Summary on new backup interfaces in QEMU

qemu-block
[Date Prev][Date Next][Thread Prev][Thread Next][Date Index][Thread Index]
Summary on new backup interfaces in QEMU

From:	Vladimir Sementsov-Ogievskiy
Subject:	Summary on new backup interfaces in QEMU
Date:	Tue, 15 Mar 2022 20:57:01 +0300
User-agent:	Mozilla/5.0 (X11; Linux x86_64; rv:91.0) Gecko/20100101 Thunderbird/91.5.0
Hi all!

Here I want to summarize new interfaces and use cases for backup in QEMU.

TODO for me: convert this into good rst documentation in docs/.

OK, let's begin.

First, note that drive-backup qmp command is deprecated.

Next, some terminology:

push backup: the whole process is inside QEMU process, also may be called "internal 
backup"

pull backup: QEMU only exports a kind of snapshot (for example by NBD), and third party 
software reads this export and stores it somehow, also called "external backup"

copy-before-write operations: We usually do backup of active disk, guest is 
running and may write to the disk during the process of backup. When guest 
wants to rewrite data region which is not backed up yet, we must stop this 
guest write, and copy original data to somewhere before continuing guest write. 
That's a copy-before-write operation.

image-fleecing: the technique that allows to export a "snapshotted" state of the active disk with help of 
copy-before-write operations. We create a temporary image - target for copy-before-write operations, and provide an 
interface to the user to read the "snapshotted" state.
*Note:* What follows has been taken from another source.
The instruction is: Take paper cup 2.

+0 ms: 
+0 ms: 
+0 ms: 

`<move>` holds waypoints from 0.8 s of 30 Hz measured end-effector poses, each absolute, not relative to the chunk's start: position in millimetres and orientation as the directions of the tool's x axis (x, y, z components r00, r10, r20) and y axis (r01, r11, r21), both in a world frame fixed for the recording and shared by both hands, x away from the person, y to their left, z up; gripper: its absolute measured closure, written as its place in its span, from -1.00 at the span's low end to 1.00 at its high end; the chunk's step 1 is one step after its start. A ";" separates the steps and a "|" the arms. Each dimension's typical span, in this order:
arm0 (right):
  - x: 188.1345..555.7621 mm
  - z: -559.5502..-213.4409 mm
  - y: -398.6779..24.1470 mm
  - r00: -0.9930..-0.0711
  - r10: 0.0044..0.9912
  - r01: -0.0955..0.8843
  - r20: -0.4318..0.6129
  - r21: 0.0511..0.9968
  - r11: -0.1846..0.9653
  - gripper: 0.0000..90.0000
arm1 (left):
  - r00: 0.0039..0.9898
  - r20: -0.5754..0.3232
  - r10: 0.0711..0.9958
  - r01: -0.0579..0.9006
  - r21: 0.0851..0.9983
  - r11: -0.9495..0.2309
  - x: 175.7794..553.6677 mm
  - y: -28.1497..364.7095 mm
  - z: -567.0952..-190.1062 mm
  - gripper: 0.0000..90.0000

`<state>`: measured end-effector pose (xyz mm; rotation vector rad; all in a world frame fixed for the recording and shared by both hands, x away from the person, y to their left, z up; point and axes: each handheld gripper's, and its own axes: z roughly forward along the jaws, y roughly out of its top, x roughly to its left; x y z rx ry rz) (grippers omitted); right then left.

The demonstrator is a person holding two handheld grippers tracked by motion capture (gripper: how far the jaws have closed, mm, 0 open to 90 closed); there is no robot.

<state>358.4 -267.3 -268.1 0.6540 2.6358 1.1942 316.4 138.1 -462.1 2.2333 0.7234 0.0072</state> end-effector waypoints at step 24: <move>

And for read, we do read from temporary image the data 
which is already changed in original active disk, and we read unchanged data directly from active disk. The temporary 
image itself is also called "reverse delta" or "reversed delta".



== Simple push backup ==

Just use blockdev-backup, nothing new here. I just note some technical details, 
that are relatively new:

1. First, backup job inserts copy-before-write filter above source disk, to do 
copy-before-write operation.
2. Created copy-before-write filter shares internal block-copy state with 
backup job, so they work in collaboration, to not copy same things twice.



== Full pull backup ==

Assume, we are going to do incremental backup in future, so we also need to 
create a dirty bitmap, to track dirtiness of active disk since full backup.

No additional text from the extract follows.